Check each line of the records below and collect those that include the word "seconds".

/---

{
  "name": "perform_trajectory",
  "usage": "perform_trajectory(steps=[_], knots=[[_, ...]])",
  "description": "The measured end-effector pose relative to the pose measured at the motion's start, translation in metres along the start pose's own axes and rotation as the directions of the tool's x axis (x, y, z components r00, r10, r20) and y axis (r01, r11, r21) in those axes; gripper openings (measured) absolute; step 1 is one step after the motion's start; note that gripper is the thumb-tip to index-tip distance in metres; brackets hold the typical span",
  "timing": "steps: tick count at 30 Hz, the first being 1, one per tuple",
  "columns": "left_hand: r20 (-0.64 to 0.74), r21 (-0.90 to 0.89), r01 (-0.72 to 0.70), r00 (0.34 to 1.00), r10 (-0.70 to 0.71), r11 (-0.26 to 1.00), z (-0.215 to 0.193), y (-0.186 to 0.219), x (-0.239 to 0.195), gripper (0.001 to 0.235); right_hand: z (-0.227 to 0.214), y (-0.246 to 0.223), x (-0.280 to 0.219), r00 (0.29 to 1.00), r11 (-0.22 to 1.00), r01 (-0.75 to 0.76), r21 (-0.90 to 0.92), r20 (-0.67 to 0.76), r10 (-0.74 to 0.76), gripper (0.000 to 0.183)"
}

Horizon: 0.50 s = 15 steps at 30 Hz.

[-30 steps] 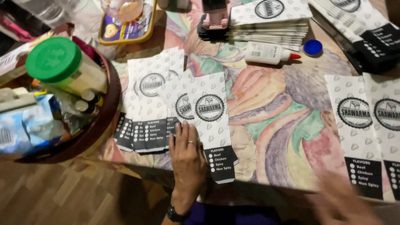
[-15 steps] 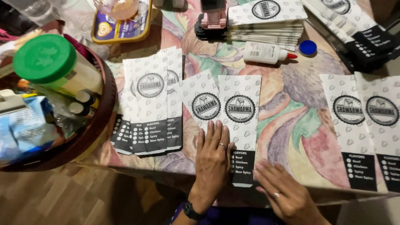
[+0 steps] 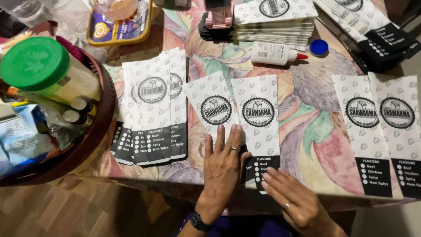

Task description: Applying glue to the edges of paper sleeves and folding them to assemble packaging.

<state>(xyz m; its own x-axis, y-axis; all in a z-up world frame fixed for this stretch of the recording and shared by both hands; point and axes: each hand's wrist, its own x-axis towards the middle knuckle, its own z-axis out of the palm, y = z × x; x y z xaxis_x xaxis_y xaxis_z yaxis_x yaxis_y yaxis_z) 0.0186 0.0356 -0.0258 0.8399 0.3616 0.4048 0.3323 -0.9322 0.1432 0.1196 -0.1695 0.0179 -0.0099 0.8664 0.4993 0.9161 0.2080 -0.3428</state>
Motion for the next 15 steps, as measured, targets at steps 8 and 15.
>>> perform_trajectory(steps=[8, 15], knots=[[-0.200, -0.395, -0.210, 0.970, 0.140, 0.894, -0.045, 0.015, 0.005, 0.049, -0.015, 0.004, -0.009, 0.978, 0.987, -0.145, -0.072, -0.164, 0.132, 0.040], [-0.253, -0.651, -0.404, 0.913, 0.319, 0.642, -0.039, 0.056, -0.016, 0.013, -0.025, -0.001, -0.007, 0.945, 0.982, -0.177, -0.064, -0.289, 0.151, 0.031]])
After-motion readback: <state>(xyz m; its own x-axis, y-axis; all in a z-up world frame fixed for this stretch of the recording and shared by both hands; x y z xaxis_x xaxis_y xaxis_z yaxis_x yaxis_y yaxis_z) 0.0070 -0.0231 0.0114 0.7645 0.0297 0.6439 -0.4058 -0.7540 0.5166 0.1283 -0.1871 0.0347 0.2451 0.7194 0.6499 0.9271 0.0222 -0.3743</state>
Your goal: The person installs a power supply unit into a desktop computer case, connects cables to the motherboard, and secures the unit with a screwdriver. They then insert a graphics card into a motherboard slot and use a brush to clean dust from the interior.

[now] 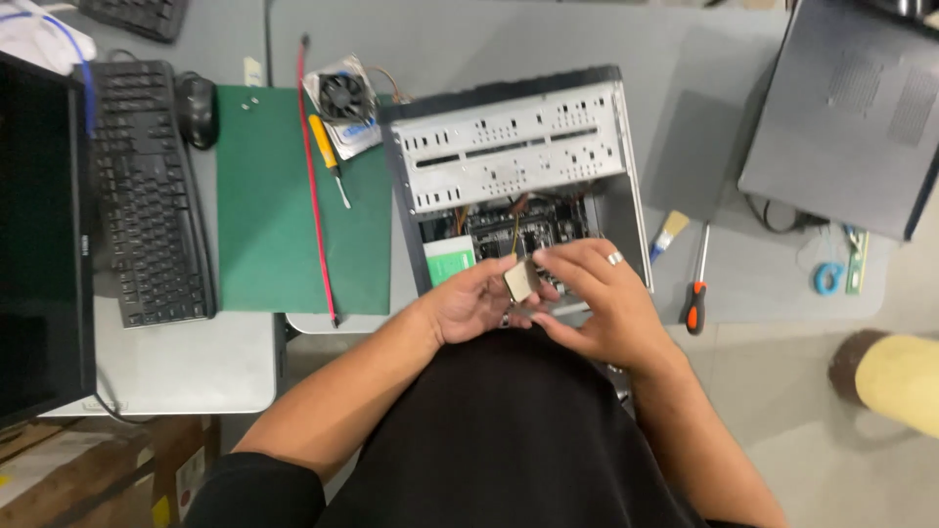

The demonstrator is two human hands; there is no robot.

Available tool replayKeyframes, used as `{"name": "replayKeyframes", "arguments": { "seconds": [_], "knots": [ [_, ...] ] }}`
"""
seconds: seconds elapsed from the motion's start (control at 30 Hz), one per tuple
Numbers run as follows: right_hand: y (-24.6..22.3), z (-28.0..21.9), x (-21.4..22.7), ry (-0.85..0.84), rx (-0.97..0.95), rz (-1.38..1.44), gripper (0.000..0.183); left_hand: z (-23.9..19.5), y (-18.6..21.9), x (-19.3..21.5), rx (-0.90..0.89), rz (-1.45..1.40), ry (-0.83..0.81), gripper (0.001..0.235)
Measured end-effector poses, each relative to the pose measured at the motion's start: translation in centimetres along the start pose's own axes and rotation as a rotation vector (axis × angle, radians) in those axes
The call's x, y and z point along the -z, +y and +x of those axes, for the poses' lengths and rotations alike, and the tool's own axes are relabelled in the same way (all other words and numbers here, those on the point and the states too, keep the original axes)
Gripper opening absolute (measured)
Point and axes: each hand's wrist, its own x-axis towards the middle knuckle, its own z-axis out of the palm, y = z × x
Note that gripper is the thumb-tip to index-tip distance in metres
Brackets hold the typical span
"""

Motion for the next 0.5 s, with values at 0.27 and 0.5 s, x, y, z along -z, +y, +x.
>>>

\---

> [ANSWER FOR THIS EXERCISE]:
Available tool replayKeyframes, used as `{"name": "replayKeyframes", "arguments": { "seconds": [_], "knots": [ [_, ...] ] }}`
seconds: seconds elapsed from the motion's start (control at 30 Hz), one per tuple

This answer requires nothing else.